- **Brief**
Report each line of the data that has "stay" somewhere in it.

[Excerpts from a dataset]
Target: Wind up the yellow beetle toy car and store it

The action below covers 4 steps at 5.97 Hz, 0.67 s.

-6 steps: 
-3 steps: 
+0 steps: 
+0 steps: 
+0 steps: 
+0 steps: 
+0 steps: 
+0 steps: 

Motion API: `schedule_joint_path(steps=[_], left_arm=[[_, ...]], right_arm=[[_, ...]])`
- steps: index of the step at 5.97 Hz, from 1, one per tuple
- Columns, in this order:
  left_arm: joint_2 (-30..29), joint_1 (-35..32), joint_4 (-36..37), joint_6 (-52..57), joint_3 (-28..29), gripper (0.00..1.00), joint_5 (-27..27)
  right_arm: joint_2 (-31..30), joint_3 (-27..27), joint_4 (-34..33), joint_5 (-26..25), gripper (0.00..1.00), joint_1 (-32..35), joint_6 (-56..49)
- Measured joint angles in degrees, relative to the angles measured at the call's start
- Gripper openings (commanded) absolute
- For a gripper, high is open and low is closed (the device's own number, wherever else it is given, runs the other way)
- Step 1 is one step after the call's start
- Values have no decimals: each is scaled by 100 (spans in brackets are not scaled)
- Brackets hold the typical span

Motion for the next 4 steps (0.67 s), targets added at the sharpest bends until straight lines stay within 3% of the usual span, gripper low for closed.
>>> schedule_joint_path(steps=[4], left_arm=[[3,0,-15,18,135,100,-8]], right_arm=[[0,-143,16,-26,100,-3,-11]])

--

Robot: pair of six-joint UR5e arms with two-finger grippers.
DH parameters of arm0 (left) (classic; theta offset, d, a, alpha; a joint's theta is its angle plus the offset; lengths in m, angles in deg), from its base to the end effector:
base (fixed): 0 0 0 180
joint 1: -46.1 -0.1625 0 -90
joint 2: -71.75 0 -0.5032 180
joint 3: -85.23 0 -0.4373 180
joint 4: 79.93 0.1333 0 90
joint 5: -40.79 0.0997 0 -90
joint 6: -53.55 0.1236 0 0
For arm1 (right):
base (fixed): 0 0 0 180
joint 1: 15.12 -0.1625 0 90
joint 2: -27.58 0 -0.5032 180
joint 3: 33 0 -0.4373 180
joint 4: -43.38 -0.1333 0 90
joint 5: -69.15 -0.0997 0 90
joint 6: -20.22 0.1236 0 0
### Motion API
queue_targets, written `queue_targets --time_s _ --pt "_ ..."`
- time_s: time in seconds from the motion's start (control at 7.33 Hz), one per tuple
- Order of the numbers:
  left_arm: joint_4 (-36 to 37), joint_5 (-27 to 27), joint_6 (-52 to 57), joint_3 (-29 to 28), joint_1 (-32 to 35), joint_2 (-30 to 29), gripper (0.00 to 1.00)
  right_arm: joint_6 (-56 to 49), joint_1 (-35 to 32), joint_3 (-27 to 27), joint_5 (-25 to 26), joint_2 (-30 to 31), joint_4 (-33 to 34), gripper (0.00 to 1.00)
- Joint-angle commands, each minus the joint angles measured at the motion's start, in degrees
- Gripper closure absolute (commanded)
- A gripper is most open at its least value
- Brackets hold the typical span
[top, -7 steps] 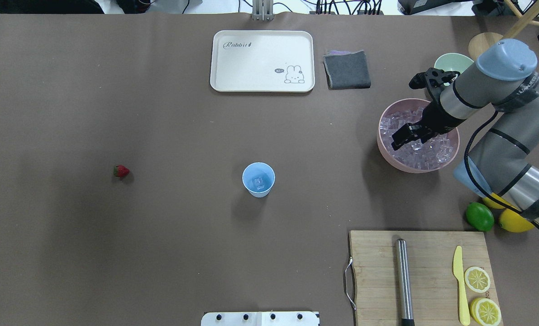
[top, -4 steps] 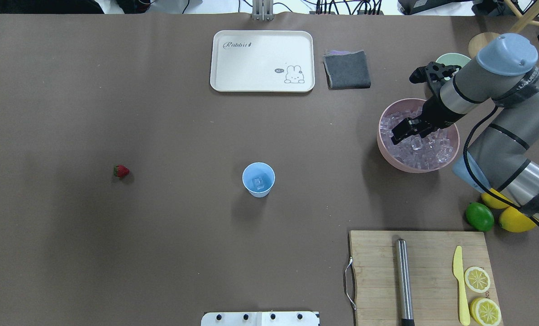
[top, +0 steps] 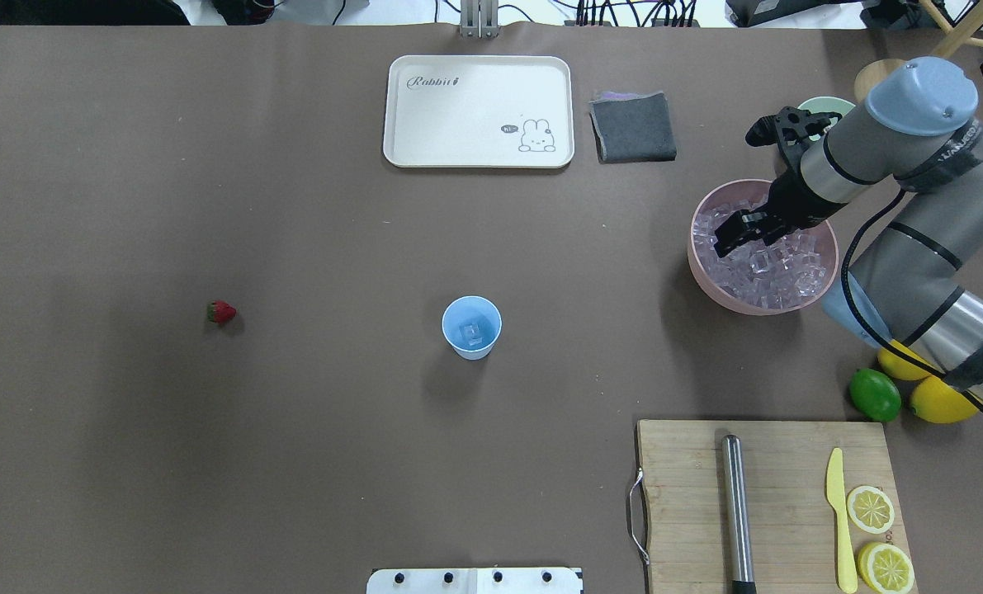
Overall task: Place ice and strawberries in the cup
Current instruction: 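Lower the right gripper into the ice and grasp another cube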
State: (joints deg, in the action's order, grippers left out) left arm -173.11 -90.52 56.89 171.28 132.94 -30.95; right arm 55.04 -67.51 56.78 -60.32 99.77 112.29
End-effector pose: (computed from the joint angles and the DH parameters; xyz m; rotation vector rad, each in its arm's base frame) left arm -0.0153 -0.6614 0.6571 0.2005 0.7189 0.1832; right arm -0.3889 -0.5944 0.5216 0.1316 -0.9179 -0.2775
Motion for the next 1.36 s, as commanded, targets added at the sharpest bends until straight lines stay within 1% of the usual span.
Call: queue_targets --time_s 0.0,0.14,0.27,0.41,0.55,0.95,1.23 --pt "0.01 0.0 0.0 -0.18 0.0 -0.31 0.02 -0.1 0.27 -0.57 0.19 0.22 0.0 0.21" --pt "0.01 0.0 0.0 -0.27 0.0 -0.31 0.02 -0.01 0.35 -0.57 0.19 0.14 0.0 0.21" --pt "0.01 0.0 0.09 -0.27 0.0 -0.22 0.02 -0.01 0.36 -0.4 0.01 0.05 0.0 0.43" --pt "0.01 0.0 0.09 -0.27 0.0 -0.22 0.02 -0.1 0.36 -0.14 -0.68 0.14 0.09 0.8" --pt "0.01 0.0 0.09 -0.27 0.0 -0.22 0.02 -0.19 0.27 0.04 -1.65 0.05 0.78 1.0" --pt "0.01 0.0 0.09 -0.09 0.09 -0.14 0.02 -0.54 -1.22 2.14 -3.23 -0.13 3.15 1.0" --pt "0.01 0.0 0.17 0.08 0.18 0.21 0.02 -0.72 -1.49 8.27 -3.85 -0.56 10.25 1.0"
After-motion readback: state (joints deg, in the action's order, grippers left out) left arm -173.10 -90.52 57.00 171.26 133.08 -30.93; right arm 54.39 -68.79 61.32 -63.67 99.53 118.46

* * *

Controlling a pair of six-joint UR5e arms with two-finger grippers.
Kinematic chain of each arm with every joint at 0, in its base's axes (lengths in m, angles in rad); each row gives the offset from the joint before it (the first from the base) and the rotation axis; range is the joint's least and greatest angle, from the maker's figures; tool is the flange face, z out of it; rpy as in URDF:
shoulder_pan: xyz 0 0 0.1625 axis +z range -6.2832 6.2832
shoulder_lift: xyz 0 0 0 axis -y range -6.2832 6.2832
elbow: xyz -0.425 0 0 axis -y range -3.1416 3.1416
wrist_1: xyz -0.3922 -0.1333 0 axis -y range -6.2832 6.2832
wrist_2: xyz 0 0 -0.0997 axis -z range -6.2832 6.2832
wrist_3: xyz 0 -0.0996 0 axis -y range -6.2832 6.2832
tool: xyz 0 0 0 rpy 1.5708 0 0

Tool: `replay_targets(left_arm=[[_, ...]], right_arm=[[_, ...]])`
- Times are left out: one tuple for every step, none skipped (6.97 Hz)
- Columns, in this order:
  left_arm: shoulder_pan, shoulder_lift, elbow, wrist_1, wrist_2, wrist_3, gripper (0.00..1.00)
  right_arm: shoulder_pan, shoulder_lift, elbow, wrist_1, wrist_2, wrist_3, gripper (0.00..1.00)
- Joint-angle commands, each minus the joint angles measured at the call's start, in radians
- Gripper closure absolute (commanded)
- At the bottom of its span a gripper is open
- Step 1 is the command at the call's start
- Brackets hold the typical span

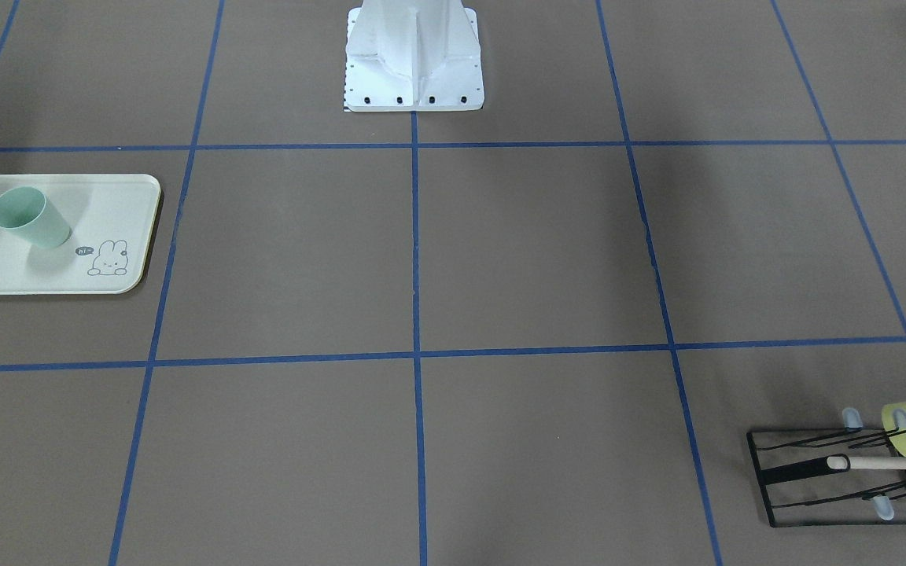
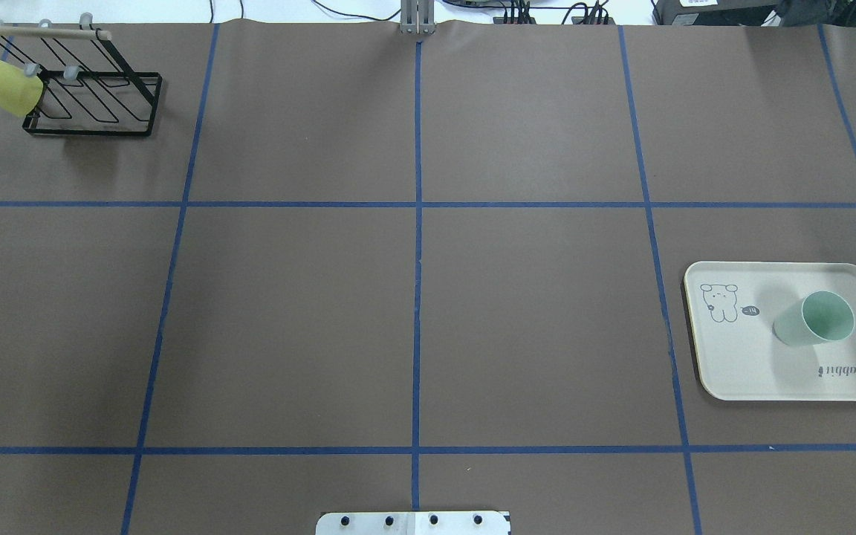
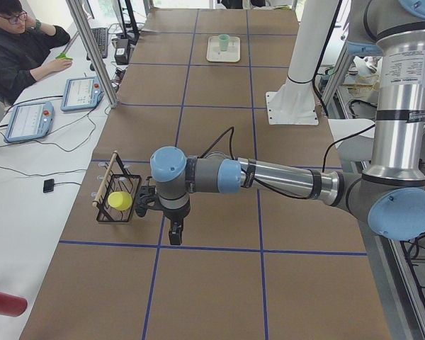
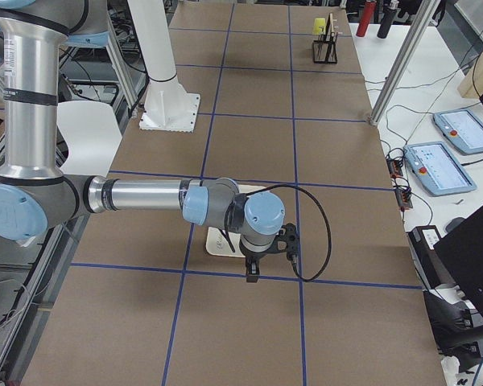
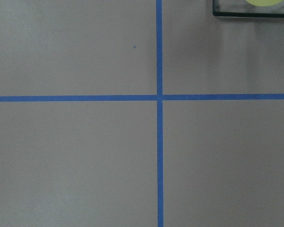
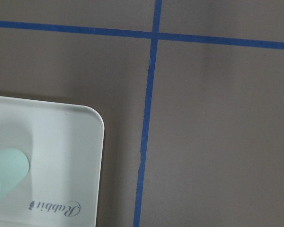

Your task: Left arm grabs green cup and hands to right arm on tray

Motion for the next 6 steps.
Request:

- **Answer box**
Motion for the next 4 steps (0.67 s), targets added at the sharpest bends until straight lines stay within 3% of the usual span, gripper low for closed.
Motion for the next 1.36 s, as commanded, targets added at the sharpest bends until straight lines stay within 1% of the usual span.

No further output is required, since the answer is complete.